- **Directions**
In full and without alteration, print the records below, minus any images.

- **Stored data**
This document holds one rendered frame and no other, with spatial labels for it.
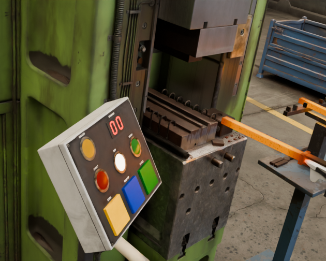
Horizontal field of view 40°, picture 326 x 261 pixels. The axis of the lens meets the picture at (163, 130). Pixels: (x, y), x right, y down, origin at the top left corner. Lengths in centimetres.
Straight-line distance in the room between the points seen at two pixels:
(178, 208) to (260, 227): 132
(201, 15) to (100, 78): 37
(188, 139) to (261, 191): 172
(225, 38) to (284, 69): 399
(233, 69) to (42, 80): 80
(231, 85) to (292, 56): 352
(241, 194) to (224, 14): 187
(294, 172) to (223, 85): 49
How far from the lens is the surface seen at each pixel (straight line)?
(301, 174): 204
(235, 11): 158
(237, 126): 155
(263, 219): 300
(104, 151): 111
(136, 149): 124
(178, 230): 175
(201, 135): 167
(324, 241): 301
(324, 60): 529
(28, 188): 196
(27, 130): 182
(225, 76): 191
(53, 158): 103
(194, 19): 142
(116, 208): 111
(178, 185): 161
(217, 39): 153
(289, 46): 549
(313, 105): 206
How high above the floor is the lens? 168
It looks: 26 degrees down
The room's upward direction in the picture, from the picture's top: 9 degrees clockwise

- **Response below**
This document holds one rendered frame and no other, with spatial labels for it.
Horizontal field of view 40°, picture 326 x 261 pixels. The axis of the lens meets the picture at (163, 130). Pixels: (x, y), x right, y down, origin at the top left corner. Lengths in centimetres.
Straight-line distance in the room between the points seen at two pixels:
(178, 208) to (260, 227): 132
(201, 15) to (100, 78): 37
(188, 139) to (261, 191): 172
(225, 38) to (284, 69): 399
(233, 69) to (42, 80): 80
(231, 85) to (292, 56): 352
(241, 194) to (224, 14): 187
(294, 172) to (223, 85): 49
How far from the lens is the surface seen at each pixel (straight line)?
(301, 174): 204
(235, 11): 158
(237, 126): 155
(263, 219): 300
(104, 151): 111
(136, 149): 124
(178, 230): 175
(201, 135): 167
(324, 241): 301
(324, 60): 529
(28, 188): 196
(27, 130): 182
(225, 76): 191
(53, 158): 103
(194, 19): 142
(116, 208): 111
(178, 185): 161
(217, 39): 153
(289, 46): 549
(313, 105): 206
How high above the floor is the lens? 168
It looks: 26 degrees down
The room's upward direction in the picture, from the picture's top: 9 degrees clockwise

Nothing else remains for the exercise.